PULLMAN, Wash.—The social force of racial difference from 1900-1950 and the history of race and science will be explained by Washington State University Professor C. Richard King as he presents the year’s first Common Reading Tuesdays lecture at 7 p.m. Tuesday, Aug. 28, in Todd 116. The public is welcome.
The year-long lecture series features faculty and guest experts who share information on topics raised in the common book in use by thousands of WSU freshmen in dozens of first-year classes across campus. The 2012-13 Common Reading book is the award-winning “The Immortal Life of Henrietta Lacks,” written by non-fiction science writer Rebecca Skloot. It is about Lacks and her “immortal cell line” known as HeLa, derived from the first letters of her names.
Cervical cancer cells were taken from her without her knowledge prior to her death at 31 in 1951 for use in scientific research. HeLa cells were used to test the first polio vaccine in the 1950s, and since have been used worldwide for research into cancer, AIDS, the effects of radiation and toxic substances, gene mapping, and much more. The book was published in 2010 and also covers the lives of Lacks’ five children and raises issues about racism, scientific ethics, poverty, and cancer, among others.

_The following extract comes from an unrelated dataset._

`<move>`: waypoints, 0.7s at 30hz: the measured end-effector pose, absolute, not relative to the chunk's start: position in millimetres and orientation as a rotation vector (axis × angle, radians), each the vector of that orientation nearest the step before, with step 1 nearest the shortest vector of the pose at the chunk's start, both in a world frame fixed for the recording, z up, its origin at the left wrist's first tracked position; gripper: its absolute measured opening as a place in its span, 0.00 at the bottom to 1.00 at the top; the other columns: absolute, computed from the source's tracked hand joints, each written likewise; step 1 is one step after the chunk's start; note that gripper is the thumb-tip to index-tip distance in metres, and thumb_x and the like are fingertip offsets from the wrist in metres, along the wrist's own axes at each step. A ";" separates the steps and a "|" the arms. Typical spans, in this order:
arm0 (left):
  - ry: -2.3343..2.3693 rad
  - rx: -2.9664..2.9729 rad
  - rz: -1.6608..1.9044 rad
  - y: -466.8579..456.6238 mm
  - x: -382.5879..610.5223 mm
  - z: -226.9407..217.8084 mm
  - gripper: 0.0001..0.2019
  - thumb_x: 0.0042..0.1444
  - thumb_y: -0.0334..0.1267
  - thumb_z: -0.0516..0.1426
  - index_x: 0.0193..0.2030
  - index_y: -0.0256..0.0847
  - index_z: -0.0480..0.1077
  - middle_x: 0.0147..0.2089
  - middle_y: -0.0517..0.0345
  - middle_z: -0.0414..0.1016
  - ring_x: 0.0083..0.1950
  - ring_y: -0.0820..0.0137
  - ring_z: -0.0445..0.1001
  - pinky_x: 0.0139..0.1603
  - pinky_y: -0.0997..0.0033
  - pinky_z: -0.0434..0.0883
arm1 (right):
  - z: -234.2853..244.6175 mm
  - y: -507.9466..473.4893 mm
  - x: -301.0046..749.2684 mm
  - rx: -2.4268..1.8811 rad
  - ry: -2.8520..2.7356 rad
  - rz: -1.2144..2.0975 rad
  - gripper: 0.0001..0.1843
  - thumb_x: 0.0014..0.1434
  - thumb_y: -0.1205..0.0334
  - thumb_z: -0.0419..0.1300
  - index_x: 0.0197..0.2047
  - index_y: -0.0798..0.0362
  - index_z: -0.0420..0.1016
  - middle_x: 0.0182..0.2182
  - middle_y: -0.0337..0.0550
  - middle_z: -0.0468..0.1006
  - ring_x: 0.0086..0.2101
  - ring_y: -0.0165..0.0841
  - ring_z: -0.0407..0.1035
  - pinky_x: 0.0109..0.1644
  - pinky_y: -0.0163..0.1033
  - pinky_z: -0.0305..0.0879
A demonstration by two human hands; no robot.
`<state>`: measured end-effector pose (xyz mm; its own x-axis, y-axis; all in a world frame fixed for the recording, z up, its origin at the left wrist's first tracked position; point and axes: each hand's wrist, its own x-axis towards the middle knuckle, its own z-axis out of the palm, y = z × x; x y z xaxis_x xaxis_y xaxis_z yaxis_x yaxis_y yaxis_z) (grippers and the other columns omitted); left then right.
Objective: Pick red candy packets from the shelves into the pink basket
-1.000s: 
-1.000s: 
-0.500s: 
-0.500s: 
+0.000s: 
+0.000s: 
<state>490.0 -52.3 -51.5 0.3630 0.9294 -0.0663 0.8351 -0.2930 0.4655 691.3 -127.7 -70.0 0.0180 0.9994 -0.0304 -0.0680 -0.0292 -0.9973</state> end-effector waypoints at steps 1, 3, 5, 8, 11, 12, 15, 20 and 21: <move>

“My presentation seeks to put Henrietta Lacks in context and places a special emphasis on issues of race and racism,” says King. “Ultimately, the presentation will deepen understandings of Lacks and her lingering relevance for us.”
A professor of comparative ethnic studies, King researches the racial politics of culture with special interests in the theories of race and racism, white supremacist movements and ideologies, and the forms of memory, representation, identity, and power animating race relations. He teaches many core courses in his department, and has teaching interests that involve the intersections of race, culture, and power. He regularly offers courses in the area of Native American studies and cultural studies, and is developing new courses on race and racism in a global context and race/culture/power in the Pacific Northwest.
King has been on faculty at WSU since 2002 and has served in numerous leadership positions; he recently completed a term as chair of the Dept. of Critical Culture, Gender, and Race Studies in the College of Arts and Sciences. Prior to WSU he was on faculty at Drake University, the University of Illinois, and the University of Kansas. His bachelor’s and master’s degrees are from Kansas and his doctoral degree from Illinois; all are in anthropology.